Ясно – не мог он работать в каком-либо учреждении завом, но, думаю, многие помнят, как он носился с идеей организовать журнал, как он цеплялся за эту мысль. Помню <…>, Сергей Александрович восторженно мечтал об этом журнале. Тогда не удалось это осуществить. Есенин уже был болен, его надо было поставить на ноги, а потом привлечь к работе в каком-либо журнале. Ясно, что сам он, конечно, не смог бы организовать. Не знаю, в чем вина – в обычной есенинской неудачливости (у него всегда так складывалось, что при всяких обстоятельствах, при самой большой, иногда неправдоподобной удаче, для себя лично он получал лишь плохие и вредные результаты этой удачи). Ну так вот, в этом ли невезении вина, или вина в том, что никто из имевших возможность поддержать его по-настоящему до конца и не заинтересовался. <…>

Конечно, большую роль сыграла здесь болезнь. Благодаря обостренному восприятию он осознал и благодаря этому же не мог спокойно разобраться, «где нас горько обидели по чужой и по нашей вине». Вот эти границы чужой и собственной вины смешались. Ему надо было помочь разобраться, и был бы выход из тупика, и было бы чем жить.

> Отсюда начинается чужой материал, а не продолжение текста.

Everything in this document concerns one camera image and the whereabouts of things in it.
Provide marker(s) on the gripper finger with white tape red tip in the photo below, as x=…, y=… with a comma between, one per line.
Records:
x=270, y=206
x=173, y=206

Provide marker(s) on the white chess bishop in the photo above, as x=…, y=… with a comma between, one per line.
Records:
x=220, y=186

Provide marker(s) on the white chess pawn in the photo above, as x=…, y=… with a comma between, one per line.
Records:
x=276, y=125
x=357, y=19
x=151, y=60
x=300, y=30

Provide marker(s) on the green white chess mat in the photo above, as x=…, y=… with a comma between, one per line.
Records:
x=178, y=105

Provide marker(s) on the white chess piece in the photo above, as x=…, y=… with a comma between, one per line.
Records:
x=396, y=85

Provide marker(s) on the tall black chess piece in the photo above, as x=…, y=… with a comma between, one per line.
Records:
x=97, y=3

Взять хотя бы те краткие периоды, когда он попадал в руки Вардина, Ионова, Чагина. Не важны их какие-либо сверхчеловеческие достоинства, важно твердое осознание, при котором можно было говорить с Сергеем Александровичем. Хотя бы Вардин. Он при всей узости его взглядов дал Сергею Александровичу очень много. Благодаря ему Сергей Александрович попробовал посмотреть на мир другими глазами, отбросив свою личную обиду. Такое же влияние было со стороны Ионова – его горение заставило Сергея Александровича над чем-то в нашей общественной жизни задуматься (он его натолкнул на «Поэму о 36»). Чагина я не видела, но чувствуется, что он тоже как-то вовлекал Сергея Александровича в общественную струю.

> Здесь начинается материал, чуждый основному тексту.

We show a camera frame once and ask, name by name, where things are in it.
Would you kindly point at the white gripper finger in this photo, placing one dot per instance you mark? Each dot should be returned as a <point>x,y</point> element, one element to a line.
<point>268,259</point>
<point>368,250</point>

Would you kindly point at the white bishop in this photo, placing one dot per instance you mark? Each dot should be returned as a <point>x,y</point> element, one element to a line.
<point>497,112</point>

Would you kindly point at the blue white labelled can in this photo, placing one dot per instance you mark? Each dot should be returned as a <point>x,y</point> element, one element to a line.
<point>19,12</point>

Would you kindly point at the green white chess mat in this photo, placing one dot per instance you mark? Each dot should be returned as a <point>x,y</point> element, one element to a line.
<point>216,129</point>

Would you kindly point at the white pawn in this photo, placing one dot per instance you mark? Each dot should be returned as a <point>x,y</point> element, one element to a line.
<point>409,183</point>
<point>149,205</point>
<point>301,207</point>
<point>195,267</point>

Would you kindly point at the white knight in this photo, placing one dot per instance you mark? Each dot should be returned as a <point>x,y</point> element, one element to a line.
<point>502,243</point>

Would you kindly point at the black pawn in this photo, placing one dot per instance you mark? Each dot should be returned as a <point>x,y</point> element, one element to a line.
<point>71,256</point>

Зато, к большому сожалению, влияние Воронского было часто отрицательным. Задерганный Лелевичем, Родовым и прочими «напостовцами», и по ряду других причин, он сам довольно пессимистически смотрел на окружающее. Бодрые фразы и унылые мысли. Но что Воронскому – здорово, то Есенину – смерть. Нельзя было давать Сергею Александровичу прикасаться к этой унылости. Воронский этого не понимал. Не понимал, что Есенина борьба мужиков с господами могла воодушевлять. А всякую борьбу после революции он принимал как обиду – ведь после революции, по его представлению, все должно идти гладко. Поэтому товарищеские и полуоткровенные беседы Воронского действовали на Сергея Александровича угнетающим образом. После них он опять начинал вопить об обидах, о «напостовцах», захвативших русскую литературу и хозяйничающих в ней.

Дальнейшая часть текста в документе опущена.